→ **Goal of the exercise**: Leaving the pictures aside, write out the whole listing below exactly.
>>>>
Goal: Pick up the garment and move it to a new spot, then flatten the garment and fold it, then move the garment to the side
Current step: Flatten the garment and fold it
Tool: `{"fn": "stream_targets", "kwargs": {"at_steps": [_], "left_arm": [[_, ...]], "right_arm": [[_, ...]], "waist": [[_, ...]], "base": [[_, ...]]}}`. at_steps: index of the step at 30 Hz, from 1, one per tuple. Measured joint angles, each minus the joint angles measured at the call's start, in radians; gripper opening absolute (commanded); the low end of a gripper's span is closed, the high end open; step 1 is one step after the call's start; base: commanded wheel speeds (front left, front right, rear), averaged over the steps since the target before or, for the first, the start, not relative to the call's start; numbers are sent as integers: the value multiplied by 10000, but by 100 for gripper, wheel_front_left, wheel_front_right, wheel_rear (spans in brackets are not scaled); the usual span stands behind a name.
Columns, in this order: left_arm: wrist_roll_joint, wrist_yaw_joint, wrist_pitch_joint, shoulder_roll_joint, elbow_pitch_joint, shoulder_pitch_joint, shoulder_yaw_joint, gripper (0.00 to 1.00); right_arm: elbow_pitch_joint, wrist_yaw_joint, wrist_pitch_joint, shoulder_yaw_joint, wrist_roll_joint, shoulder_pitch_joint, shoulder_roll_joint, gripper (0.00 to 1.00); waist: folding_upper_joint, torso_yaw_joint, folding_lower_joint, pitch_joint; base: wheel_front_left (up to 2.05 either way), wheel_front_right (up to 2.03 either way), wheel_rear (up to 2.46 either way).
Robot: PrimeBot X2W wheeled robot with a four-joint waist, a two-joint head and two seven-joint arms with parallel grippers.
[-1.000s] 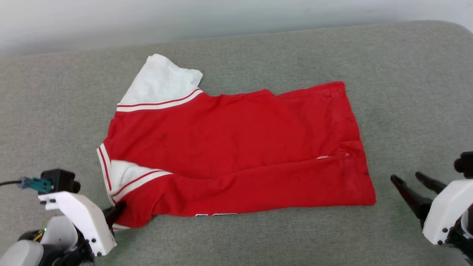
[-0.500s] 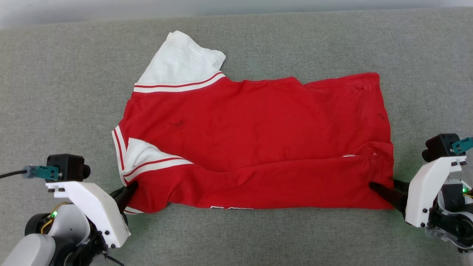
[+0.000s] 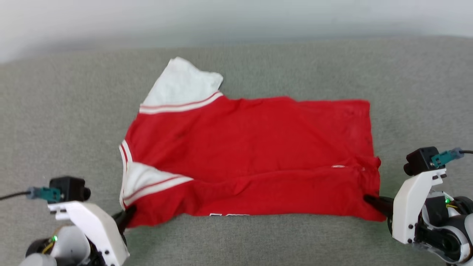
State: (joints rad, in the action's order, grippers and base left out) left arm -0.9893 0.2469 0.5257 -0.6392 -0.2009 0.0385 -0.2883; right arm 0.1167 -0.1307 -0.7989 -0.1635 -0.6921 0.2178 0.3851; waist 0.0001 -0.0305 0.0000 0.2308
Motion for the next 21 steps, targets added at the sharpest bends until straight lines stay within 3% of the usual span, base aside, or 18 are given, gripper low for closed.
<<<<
→ **Result of this task**:
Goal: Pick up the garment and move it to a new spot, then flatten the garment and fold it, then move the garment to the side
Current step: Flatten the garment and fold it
Tool: `{"fn": "stream_targets", "kwargs": {"at_steps": [_], "left_arm": [[_, ...]], "right_arm": [[_, ...]], "waist": [[_, ...]], "base": [[_, ...]]}}`. at_steps: index of the step at 30 Hz, from 1, one per tuple. Measured joint angles, each minus the joint angles measured at the call's start, in radians; gripper opening absolute (commanded); the low end of a gripper's span is closed, the high end open; step 1 is one step after the call's start; base: commanded wheel speeds (front left, front right, rear), averaged over the steps since the target before or, for the first, the start, not relative to the call's start; numbers are sent as integers: the value multiplied by 10000, but by 100 for gripper, wheel_front_left, wheel_front_right, wheel_rear (spans in brackets are not scaled); the usual span stands behind a name.
Columns, in this order: left_arm: wrist_roll_joint, wrist_yaw_joint, wrist_pitch_joint, shoulder_roll_joint, elbow_pitch_joint, shoulder_pitch_joint, shoulder_yaw_joint, gripper (0.00 to 1.00); right_arm: elbow_pitch_joint, wrist_yaw_joint, wrist_pitch_joint, shoulder_yaw_joint, wrist_roll_joint, shoulder_pitch_joint, shoulder_roll_joint, gripper (0.00 to 1.00); waist: folding_upper_joint, torso_yaw_joint, folding_lower_joint, pitch_joint; base: wheel_front_left (up to 2.05 either way), wheel_front_right (up to 2.03 either way), wheel_rear (up to 2.46 either way).
Robot: PrimeBot X2W wheeled robot with a four-joint waist, a two-joint head and two seven-joint arms with parallel grippers.
[-1.000s] 
[-0.500s] 
[+0.000s] 
State: (joints rad, in the action's order, grippers and base left out) left arm -0.9893 0.2469 0.5257 -0.6392 -0.2009 0.0385 -0.2883; right arm 0.1167 -0.1307 -0.7989 -0.1635 -0.6921 0.2178 0.3851; waist 0.0001 -0.0305 0.0000 0.2308
Motion for the next 21 steps, targets added at the sharpest bends until straight lines stay within 3% of the usual span, base aside, or 18 are given, gripper low for closed.

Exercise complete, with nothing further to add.